* [REQUIREMENT]
Please copy each line of the records below that holds the word "shoe".

--- DATASET RECORDS ---

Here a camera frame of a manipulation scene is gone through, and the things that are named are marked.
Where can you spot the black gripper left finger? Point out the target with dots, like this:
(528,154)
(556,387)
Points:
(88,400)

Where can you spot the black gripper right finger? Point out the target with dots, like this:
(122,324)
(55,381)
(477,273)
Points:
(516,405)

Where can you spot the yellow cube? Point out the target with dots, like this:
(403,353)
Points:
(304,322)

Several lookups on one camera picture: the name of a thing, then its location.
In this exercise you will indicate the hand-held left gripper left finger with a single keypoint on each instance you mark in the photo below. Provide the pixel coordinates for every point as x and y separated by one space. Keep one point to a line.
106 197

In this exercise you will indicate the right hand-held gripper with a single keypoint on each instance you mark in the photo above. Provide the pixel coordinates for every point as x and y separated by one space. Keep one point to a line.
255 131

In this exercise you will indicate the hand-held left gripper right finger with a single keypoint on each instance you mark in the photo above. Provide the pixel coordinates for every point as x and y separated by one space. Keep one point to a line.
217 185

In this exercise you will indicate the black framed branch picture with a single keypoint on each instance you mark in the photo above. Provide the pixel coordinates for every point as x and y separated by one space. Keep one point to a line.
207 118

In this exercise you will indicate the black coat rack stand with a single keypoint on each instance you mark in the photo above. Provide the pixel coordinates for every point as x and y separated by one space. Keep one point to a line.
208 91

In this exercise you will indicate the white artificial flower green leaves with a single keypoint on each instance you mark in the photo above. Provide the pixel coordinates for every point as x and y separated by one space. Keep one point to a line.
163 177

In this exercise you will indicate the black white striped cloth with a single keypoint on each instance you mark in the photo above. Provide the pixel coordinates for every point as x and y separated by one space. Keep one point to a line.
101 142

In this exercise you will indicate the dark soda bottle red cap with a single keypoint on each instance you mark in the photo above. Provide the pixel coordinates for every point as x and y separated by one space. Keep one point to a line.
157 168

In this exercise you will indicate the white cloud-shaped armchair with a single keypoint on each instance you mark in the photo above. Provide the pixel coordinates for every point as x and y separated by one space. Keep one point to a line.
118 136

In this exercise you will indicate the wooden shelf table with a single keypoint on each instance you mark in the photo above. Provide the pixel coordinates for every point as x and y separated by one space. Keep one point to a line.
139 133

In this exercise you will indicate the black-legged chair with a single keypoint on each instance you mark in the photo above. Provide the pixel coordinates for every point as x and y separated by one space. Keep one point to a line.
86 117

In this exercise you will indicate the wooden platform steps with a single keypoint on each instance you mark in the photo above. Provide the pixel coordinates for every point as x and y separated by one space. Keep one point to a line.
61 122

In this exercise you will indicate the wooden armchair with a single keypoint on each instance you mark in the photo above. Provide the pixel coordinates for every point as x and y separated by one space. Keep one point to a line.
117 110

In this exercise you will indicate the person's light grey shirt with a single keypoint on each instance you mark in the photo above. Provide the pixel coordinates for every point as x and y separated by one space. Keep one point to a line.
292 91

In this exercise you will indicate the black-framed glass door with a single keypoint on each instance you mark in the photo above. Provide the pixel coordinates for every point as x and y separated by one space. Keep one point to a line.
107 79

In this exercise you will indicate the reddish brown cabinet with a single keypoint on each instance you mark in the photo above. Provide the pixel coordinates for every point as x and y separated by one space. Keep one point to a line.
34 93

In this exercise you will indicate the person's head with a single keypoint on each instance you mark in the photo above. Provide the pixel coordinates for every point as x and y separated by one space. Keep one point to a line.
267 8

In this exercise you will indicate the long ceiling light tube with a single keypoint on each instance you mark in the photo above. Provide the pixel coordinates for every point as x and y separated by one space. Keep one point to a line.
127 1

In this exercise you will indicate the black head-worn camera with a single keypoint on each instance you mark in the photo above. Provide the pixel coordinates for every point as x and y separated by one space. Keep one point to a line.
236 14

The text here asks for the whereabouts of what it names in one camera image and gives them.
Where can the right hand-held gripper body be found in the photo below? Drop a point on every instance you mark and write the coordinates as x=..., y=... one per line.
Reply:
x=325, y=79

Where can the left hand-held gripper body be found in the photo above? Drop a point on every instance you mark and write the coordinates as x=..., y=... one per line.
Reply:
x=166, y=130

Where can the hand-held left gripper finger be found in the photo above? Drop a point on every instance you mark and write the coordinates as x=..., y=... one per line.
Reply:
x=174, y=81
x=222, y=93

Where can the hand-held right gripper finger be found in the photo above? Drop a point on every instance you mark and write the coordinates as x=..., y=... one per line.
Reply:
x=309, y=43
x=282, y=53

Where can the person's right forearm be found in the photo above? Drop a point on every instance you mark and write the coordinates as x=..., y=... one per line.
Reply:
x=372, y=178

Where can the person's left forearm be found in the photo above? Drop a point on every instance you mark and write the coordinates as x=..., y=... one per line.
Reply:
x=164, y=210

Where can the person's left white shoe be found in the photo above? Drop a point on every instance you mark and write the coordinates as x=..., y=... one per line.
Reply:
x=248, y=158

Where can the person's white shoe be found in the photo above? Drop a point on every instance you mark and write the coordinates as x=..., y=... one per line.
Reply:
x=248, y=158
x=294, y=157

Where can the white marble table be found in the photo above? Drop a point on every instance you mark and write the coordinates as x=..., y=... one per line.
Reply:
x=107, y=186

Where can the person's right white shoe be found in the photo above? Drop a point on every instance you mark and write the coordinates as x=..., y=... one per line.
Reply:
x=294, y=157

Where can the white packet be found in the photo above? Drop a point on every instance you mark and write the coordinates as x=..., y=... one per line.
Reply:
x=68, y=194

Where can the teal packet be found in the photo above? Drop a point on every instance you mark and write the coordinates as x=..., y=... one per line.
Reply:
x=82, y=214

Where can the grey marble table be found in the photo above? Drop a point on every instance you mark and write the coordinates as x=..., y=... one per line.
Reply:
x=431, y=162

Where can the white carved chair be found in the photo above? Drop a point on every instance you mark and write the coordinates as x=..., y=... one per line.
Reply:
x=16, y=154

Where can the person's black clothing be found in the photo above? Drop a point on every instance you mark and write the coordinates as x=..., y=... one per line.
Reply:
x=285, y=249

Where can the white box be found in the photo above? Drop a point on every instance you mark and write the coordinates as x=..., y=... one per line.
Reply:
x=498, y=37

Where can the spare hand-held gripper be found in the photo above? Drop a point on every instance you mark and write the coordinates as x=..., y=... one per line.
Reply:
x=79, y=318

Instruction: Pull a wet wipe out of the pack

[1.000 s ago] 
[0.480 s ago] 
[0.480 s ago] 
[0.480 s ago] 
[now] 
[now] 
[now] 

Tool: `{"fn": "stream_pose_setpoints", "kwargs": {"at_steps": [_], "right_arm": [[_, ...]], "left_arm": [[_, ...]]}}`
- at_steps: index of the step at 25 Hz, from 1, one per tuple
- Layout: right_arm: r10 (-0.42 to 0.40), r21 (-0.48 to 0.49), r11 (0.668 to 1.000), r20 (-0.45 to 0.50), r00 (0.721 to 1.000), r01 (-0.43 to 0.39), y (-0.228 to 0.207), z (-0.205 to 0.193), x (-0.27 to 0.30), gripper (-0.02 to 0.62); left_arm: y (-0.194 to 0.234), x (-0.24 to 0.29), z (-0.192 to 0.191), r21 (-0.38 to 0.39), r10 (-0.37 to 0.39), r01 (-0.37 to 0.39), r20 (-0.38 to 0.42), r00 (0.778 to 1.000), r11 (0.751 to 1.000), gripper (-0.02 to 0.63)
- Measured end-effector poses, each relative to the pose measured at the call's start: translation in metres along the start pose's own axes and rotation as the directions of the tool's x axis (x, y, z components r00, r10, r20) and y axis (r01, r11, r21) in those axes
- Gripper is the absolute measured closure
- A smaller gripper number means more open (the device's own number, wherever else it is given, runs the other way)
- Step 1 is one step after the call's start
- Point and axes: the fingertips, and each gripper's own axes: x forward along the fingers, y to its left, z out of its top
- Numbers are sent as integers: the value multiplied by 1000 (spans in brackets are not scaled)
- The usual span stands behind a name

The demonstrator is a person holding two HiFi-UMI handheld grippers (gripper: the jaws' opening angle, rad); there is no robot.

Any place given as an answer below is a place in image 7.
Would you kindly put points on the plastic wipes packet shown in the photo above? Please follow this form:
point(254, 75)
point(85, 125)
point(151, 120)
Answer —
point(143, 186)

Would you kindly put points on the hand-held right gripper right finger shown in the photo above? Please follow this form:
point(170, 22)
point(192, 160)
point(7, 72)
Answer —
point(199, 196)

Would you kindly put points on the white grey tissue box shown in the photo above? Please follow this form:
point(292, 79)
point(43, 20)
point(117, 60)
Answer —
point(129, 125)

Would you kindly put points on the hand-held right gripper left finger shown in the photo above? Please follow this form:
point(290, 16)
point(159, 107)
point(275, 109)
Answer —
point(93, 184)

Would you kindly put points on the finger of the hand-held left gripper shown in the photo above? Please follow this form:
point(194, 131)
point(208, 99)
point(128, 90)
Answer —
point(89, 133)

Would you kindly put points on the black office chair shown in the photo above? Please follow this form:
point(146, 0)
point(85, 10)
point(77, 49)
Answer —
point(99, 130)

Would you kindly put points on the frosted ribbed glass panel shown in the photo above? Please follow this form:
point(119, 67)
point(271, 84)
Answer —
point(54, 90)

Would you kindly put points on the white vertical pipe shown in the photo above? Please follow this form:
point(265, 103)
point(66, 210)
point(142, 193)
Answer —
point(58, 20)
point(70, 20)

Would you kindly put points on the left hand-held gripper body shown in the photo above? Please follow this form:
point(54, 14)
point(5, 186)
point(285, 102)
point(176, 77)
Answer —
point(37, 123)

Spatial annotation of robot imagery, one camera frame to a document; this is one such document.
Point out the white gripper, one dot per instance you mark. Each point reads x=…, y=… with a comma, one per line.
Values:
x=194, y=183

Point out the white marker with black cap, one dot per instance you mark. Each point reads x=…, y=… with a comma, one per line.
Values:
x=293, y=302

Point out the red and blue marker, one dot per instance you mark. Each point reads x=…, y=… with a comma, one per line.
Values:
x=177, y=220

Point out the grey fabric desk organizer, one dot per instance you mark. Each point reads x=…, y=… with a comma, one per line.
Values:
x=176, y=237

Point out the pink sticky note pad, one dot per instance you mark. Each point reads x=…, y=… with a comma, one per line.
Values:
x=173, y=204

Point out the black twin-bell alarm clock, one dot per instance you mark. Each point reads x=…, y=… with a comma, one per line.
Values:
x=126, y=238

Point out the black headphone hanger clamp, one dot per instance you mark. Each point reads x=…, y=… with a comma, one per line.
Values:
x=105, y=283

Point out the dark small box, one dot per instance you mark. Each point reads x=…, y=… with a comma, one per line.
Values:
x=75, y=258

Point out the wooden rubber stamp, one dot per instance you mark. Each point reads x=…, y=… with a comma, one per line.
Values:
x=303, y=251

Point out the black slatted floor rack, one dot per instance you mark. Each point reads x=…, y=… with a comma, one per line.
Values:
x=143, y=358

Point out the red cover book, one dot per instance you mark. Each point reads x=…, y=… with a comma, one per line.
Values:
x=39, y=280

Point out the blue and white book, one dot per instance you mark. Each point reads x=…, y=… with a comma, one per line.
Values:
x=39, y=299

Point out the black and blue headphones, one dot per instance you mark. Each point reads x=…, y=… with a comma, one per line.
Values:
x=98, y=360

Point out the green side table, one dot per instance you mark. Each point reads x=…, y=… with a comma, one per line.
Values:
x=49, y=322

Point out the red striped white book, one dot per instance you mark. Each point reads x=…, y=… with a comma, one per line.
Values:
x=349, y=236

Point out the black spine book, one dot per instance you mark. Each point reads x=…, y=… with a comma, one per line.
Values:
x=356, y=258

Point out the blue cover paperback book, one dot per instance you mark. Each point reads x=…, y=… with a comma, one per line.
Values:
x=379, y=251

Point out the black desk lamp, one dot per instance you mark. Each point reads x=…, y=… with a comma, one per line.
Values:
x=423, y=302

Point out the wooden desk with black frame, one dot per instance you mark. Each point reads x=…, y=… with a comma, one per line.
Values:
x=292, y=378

---

* [SOLUTION TO THIS EXERCISE]
Where can the person's left white shoe be found in the photo above? Drop a point on every instance you mark and write the coordinates as x=..., y=... one per line.
Where can the person's white shoe be found in the photo above? Drop a point on every instance you mark and write the coordinates as x=..., y=... one per line.
Where can the person's right white shoe be found in the photo above? Drop a point on every instance you mark and write the coordinates as x=..., y=... one per line.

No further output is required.